First, read this post on ProFootballTalk concerning a claim made by former Dolphins coach Brian Flores and the response by the team’s lawyers.

The Dolphins have responded to a claim made by former head coach Brian Flores during an interview with Bryant Gumbel of Real Sports. In the interview Gumbel asked Flores if it was true “that you were asked to sign an NDA, a non-disparagement agreement” when the Dolphins fired him earlier this year. Flores said he was and left “a lot” of money on the table because it would have “silenced” him.

Flores said Dolphins owner Steve Ross presented him with the NDA and talked about it with him. The Dolphins called that “categorically false” in a statement released on Tuesday evening.

“This latest assertion by Brian Flores that Steve Ross mentioned an NDA to him is categorically false,” the statement said. “This just did not happen and we simply cannot understand why Brian continues this pattern of making unfounded statements that he knows are untrue. We are fully cooperating with the NFL investigation and look forward to all of the facts coming out which we are confident will prove that his claims are false and defamatory.”

Sounds convincing, right? Where is this guy coming from? The Dolphins simply cannot understand this pattern of unfounded, untrue statements! Of course, Florio of PFT is a lawyer, so unlike his readers – read the comments if you want to see the customary cluelessness of the average non-lawyer – he saw through the team’s statement immediately, as he next posted this:

Flores told Bryant Gumbel that the three-year head coach left a “lot” of money on the table by declining to sign a document that would have “silenced” him. The Dolphins issued a statement specifically denying that team owner Stephen Ross presented Flores with a non-disclosure agreement and spoke to Flores about it.
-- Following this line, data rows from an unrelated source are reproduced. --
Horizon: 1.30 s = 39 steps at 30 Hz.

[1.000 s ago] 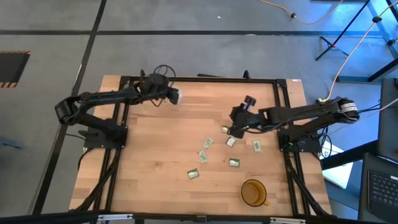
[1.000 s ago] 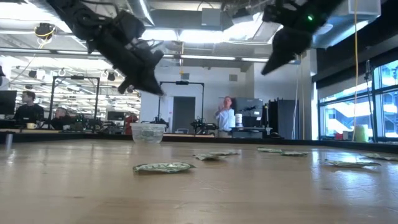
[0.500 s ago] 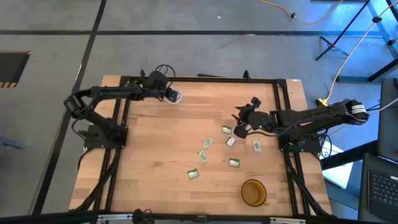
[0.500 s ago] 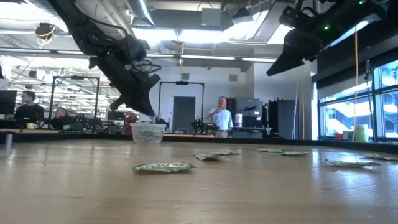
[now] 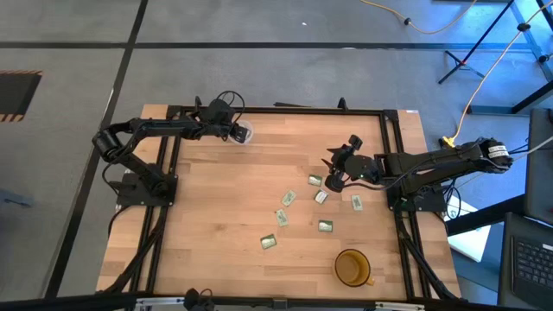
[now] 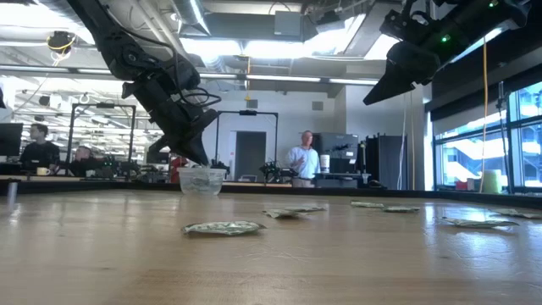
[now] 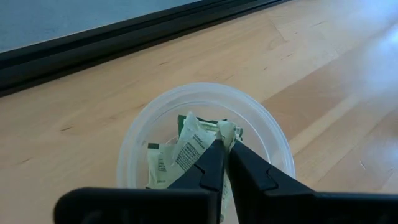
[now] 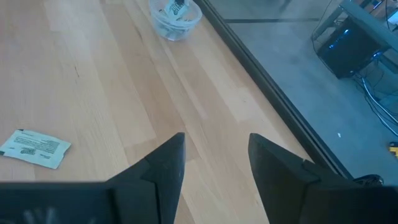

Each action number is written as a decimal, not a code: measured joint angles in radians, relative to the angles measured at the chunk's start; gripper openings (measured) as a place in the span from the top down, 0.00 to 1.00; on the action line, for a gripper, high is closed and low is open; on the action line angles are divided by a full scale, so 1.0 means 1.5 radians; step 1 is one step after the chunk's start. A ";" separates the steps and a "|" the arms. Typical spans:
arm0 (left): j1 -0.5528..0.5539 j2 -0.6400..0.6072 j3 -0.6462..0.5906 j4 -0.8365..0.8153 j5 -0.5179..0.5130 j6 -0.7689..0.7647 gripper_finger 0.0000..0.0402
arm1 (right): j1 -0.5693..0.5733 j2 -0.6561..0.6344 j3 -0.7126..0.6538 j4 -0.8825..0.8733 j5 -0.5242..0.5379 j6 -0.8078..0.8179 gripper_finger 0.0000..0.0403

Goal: Pick and place Stevia / Truvia into bins
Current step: Put the stevia packet into the transparent container, then put the truvia packet into the transparent container

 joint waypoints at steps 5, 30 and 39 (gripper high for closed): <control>0.000 -0.005 0.000 0.000 -0.017 0.029 0.89 | 0.000 0.000 0.000 -0.006 0.000 0.001 0.56; -0.186 -0.135 -0.007 0.048 0.141 0.136 0.81 | 0.000 0.000 0.000 -0.018 -0.149 -0.001 0.56; -0.308 -0.130 -0.138 0.416 0.095 0.110 0.80 | -0.019 0.008 0.000 -0.014 -0.207 0.090 0.56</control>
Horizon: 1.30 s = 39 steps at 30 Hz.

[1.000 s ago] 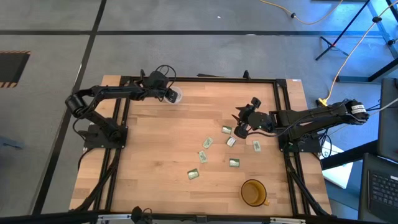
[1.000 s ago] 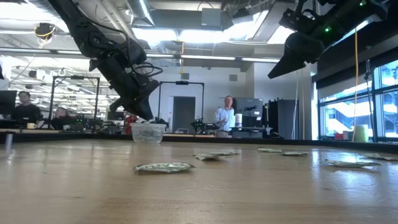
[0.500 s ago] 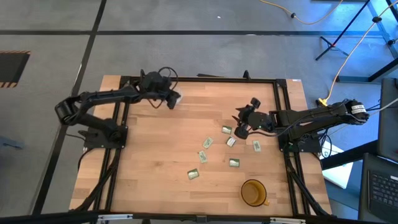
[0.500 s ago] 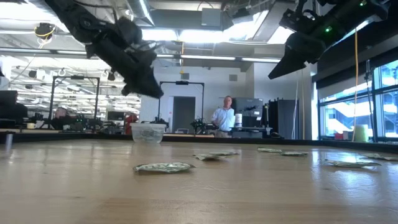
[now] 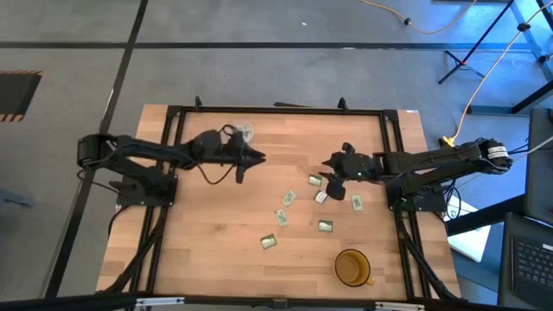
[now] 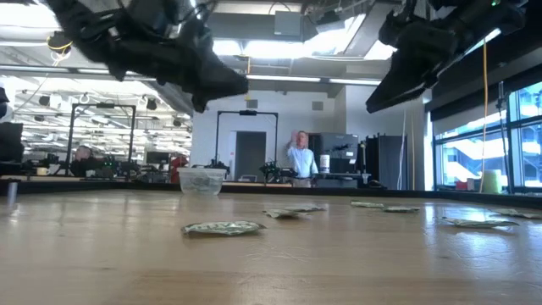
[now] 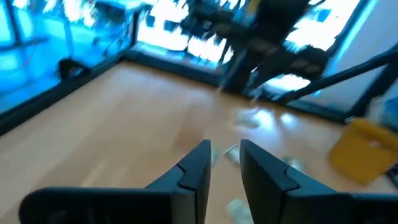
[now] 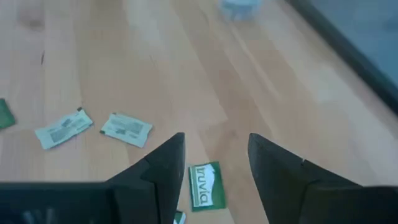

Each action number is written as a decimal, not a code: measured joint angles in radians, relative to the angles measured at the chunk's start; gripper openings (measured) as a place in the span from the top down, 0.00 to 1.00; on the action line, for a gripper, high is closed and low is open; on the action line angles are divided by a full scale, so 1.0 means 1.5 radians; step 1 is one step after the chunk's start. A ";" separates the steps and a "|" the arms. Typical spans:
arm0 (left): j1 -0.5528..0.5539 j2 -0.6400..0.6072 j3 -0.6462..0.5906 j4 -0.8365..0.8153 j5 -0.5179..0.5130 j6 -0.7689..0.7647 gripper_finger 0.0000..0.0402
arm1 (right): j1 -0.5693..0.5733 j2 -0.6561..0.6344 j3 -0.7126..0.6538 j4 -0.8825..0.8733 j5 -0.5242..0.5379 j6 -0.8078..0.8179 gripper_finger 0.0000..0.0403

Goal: Pick and place Stevia / Truvia into bins
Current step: Put the truvia packet into the transparent container

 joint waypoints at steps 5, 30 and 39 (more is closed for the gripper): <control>-0.024 0.000 -0.075 0.191 0.013 -0.021 0.81 | -0.054 0.052 0.009 0.004 -0.076 0.044 0.56; -0.036 0.000 -0.108 0.248 0.011 -0.010 0.81 | -0.135 0.308 0.023 -0.018 -0.169 0.011 0.70; -0.036 0.000 -0.108 0.247 0.011 -0.010 0.81 | -0.135 0.342 0.027 -0.017 -0.168 -0.003 0.74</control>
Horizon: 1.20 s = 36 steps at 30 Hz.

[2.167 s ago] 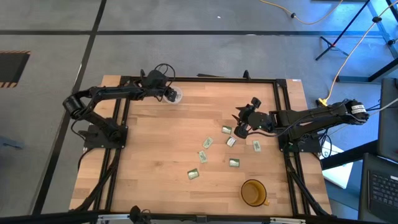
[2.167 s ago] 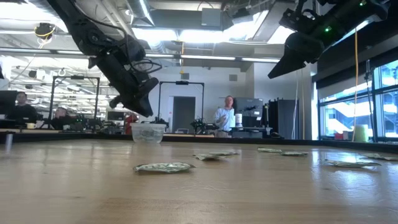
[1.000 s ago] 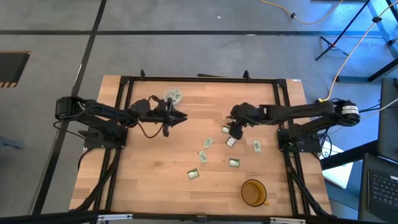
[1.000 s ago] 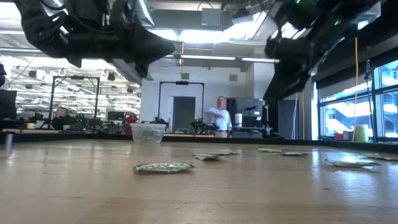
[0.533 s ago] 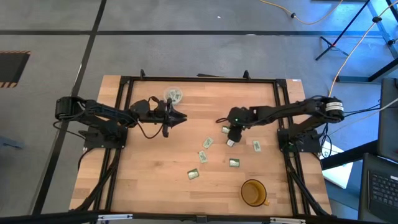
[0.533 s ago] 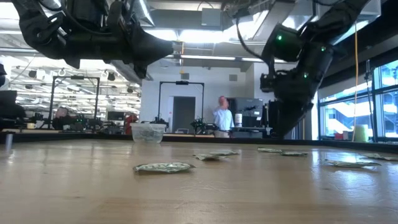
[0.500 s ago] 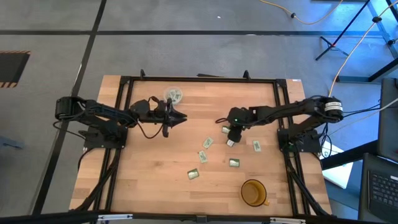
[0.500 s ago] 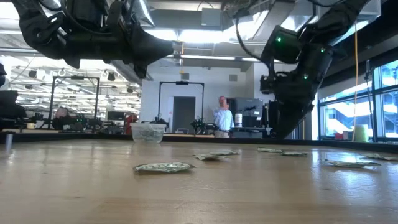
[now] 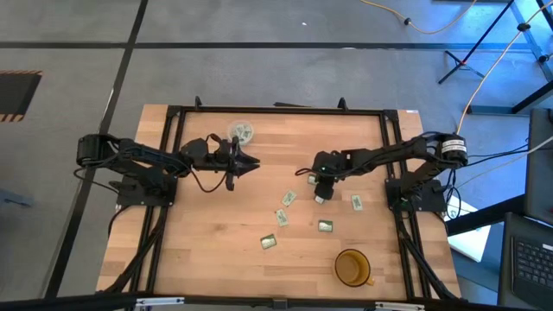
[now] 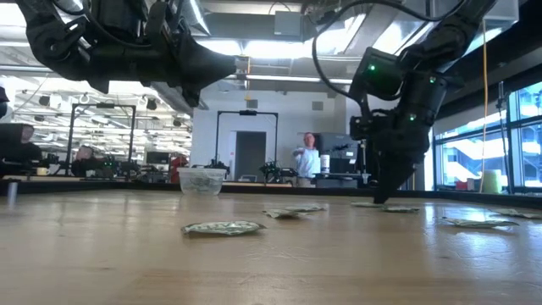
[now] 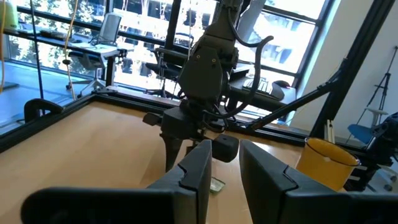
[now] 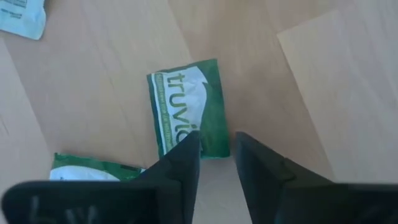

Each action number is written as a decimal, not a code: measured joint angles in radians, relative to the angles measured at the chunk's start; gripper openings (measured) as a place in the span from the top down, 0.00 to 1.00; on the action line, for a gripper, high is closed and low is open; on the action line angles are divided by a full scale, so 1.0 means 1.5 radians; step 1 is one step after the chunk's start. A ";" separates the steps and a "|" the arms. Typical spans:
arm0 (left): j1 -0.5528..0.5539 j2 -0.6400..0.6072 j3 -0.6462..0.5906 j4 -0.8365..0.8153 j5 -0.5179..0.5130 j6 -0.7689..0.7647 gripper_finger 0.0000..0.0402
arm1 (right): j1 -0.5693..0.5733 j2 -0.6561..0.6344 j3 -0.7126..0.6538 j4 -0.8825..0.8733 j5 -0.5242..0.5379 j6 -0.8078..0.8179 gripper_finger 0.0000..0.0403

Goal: Pick and place Stevia / Truvia into bins
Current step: Put the truvia packet into the transparent container

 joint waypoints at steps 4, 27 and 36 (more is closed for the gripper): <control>0.000 0.000 0.000 -0.001 0.000 0.000 0.81 | 0.000 0.000 -0.001 0.001 0.001 -0.001 0.81; -0.008 0.001 0.018 -0.072 -0.093 -0.178 0.75 | 0.010 -0.098 0.060 0.070 0.067 -0.082 1.00; -0.008 0.053 0.110 -0.191 -0.117 -0.194 0.67 | 0.047 -0.092 0.138 0.161 0.065 -0.160 1.00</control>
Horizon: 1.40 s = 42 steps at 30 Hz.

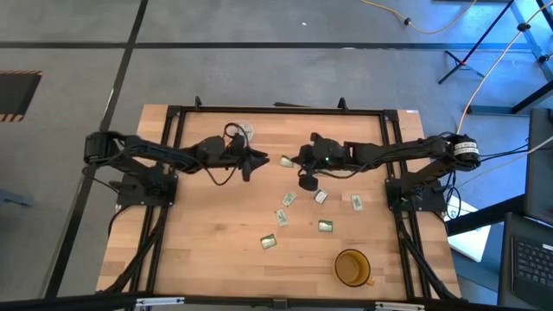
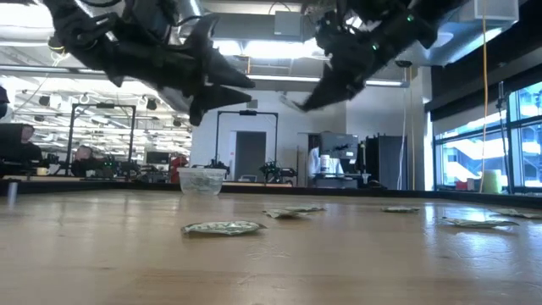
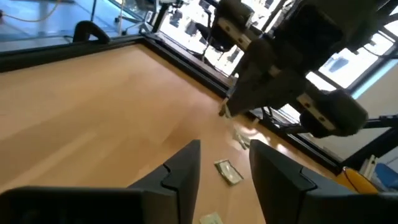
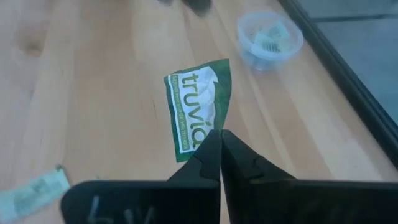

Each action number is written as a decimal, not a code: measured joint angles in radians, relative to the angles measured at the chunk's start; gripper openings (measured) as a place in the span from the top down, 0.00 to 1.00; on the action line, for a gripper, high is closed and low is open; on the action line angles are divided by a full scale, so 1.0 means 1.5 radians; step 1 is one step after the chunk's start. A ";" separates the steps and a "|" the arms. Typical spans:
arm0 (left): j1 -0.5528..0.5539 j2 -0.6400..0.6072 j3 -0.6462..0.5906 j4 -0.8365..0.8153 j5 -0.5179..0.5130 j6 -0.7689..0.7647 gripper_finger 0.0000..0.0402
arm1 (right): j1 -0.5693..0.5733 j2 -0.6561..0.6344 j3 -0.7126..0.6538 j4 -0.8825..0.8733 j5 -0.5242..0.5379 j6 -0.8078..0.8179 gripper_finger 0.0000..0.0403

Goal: Pick and place Stevia / Truvia into bins
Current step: Put the truvia packet into the transparent container

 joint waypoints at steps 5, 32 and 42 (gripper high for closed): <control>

In response, the lawyers representing Flores posted the documents that Flores opted not to sign. The materials show that Flores specifically waived his buyout by not signing the documents that would have required him to forfeit any legal claims…. Thus, even if Ross wasn’t specifically involved in the communications regarding what Flores could and couldn’t say or do (oligarchy, after all, has its privileges), someone apparently was.

In other words, all the histrionic rhetoric about untrue and unfounded statements that are false and defamatory rely upon the team’s claim that it wasn’t Stephen Ross himself that offered him millions of dollars to sign an NDA, it was Stephen Ross’s representatives doing so on his behalf.

Keep this in mind any time you see a lawyer making a big deal about something being entirely and absolutely false. In most cases, the statement is 99 percent true, but there is some minor and irrelevant detail that isn’t correct. What is particularly dishonest is that they will a) use the detail as an excuse to deny the whole, then b) make an expanded statement that doesn’t refer to the errant detail at all and is completely false.

In the Miami case, the team lawyers actually came out and expanded “This latest assertion by Brian Flores that Steve Ross mentioned an NDA to him is categorically false” to “we did not ask Brian Flores to sign an NDA” even though the documentary evidence clearly proves that they did the latter.

Never forget that lawyers have absolutely no hesitation about lying to the media, the other party, and the judge in any and all circumstances. But they generally do so in a manner that the average individual is unlikely to easily see or understand.